The book is replete with stories of a president who appeared zoned out at meetings and said he operated on "instinct" and "gut," not briefing books.

In the book, O'Neill laments the fact that as a 65-year-old man he had to be given a nickname, a Bush habit.

The president immediately began calling him "Pablo." Later he started calling his treasury secretary "Big O."

He said Bush called Secretary of State Colin Powell "Balloonfoot."

Yesterday, O'Neill told NBC's Today show he had no classified documents from his time in cabinet and passed unopened to Suskind many documents he had been given.

He said he regretted using some "vivid language" and seemed to distance himself from the book, reminding the audience "this is Ron Suskind's book, this is not my book."

Rumsfeld said if O'Neill thought Bush came into office with a predisposition to invade Iraq, that is a "total misunderstanding" of the situation.

But he said when the administration came into power in January, 2001, the only place in the world where an enemy fired at Americans "with impunity" was in Iraq, where pilots were enforcing "no-fly zones."
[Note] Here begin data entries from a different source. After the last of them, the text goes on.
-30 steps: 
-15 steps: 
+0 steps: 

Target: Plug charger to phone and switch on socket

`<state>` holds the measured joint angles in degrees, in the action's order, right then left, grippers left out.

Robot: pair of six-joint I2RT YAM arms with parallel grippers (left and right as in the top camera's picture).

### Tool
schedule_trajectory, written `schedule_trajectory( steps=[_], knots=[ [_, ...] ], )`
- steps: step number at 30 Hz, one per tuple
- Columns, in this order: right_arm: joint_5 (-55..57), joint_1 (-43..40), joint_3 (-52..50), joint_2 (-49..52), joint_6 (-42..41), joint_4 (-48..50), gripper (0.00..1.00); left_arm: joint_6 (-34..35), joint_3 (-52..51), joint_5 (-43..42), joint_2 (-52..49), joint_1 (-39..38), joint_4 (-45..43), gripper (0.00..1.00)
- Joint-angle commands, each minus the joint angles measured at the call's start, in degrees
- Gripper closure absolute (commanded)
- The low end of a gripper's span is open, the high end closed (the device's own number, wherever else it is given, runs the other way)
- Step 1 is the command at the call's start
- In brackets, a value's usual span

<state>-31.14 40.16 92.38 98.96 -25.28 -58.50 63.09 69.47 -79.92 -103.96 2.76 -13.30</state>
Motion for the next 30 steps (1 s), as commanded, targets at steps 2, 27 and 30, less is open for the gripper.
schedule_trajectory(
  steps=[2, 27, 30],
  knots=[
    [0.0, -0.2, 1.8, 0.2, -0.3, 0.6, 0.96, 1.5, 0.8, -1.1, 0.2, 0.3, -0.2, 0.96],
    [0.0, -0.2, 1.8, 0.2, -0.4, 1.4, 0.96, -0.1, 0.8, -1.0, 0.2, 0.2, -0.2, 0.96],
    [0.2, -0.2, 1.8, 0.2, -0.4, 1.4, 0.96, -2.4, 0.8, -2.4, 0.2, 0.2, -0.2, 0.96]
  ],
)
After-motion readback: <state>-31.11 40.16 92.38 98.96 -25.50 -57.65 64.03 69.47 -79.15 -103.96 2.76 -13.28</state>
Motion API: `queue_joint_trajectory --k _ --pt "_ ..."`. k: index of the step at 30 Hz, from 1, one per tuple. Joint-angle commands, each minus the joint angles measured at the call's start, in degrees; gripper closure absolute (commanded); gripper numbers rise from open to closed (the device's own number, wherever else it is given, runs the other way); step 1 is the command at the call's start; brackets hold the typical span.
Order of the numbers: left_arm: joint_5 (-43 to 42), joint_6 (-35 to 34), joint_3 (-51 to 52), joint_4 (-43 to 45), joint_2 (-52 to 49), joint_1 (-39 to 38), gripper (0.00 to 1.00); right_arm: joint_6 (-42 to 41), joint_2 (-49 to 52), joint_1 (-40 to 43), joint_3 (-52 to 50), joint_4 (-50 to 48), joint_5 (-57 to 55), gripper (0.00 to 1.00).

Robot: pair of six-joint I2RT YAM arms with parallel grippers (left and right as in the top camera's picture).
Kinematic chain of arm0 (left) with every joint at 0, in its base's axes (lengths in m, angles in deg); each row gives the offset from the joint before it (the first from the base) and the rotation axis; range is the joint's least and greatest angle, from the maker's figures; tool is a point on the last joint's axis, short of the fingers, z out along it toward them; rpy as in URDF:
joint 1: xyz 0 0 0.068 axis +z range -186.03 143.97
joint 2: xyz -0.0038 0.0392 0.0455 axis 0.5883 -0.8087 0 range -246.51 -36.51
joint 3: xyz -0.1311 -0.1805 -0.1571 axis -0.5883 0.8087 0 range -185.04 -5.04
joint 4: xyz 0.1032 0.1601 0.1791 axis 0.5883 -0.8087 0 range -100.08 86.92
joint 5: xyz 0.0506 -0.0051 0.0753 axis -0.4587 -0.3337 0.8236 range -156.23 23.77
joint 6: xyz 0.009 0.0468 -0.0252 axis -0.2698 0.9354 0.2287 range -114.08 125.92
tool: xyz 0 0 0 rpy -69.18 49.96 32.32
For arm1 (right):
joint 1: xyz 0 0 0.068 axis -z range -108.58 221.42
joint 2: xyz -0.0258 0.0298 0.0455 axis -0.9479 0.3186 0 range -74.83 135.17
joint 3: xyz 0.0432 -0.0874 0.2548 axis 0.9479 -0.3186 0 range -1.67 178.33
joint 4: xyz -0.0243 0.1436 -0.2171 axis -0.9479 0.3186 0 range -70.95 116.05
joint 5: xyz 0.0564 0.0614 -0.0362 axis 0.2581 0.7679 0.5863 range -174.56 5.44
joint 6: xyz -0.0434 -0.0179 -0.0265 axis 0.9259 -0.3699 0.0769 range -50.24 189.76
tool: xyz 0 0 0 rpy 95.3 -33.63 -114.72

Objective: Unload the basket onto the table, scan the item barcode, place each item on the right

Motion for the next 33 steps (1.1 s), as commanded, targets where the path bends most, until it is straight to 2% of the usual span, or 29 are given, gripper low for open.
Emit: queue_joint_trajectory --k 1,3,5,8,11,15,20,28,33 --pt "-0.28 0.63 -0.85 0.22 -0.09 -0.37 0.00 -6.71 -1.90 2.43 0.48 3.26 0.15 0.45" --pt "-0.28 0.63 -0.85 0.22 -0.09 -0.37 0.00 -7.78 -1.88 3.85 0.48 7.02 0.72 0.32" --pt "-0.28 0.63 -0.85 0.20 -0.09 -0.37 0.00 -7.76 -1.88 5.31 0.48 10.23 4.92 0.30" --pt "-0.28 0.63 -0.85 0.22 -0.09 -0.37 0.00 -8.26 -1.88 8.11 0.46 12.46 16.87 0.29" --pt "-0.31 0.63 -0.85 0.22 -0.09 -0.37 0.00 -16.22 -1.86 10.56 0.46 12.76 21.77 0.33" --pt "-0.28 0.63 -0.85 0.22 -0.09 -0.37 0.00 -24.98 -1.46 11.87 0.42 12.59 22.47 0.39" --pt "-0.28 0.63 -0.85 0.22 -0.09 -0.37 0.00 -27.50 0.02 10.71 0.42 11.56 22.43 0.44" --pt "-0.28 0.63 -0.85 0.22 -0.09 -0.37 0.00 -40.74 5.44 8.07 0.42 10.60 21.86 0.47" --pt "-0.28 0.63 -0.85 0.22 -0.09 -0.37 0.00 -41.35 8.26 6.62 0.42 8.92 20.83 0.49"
"It was something the president had to address, did address," Rumsfeld said.

Still, Democrats picked up the ball.

Clark compared the length of time it took Bush to investigate a White House leak that identified a CIA agent last summer and the alacrity with which the treasury department decided it had to investigate whether O'Neill had secret documents.

"They're not concerned about national security, but they're real concerned about political security," Clark said.

Dean unleashed new TV ads in Iowa — where the first Democratic caucuses measuring voters' candidate preferences take place next Monday — picking up on the O'Neill allegations.

He reminded voters that others seeking the nomination, Missouri Congressman Dick Gephardt, Massachusetts Senator John Kerry and North Carolina Senator John Edwards, backed the war while Dean did not.

And in an interview to be published in Rolling Stone magazine, Dean — without specifically mentioning the war in Iraq — said Bush had some type of obsessive need to please his father, who allowed Saddam to remain in power after the 1991 Gulf war and lost his bid for re-election.

"This president is not interested in being a good president," the former Vermont governor said. "He's interested in some complicated psychological situation that he has with his father.

"He is obsessed with being re-elected, and his obsession with re-election is hurting the country."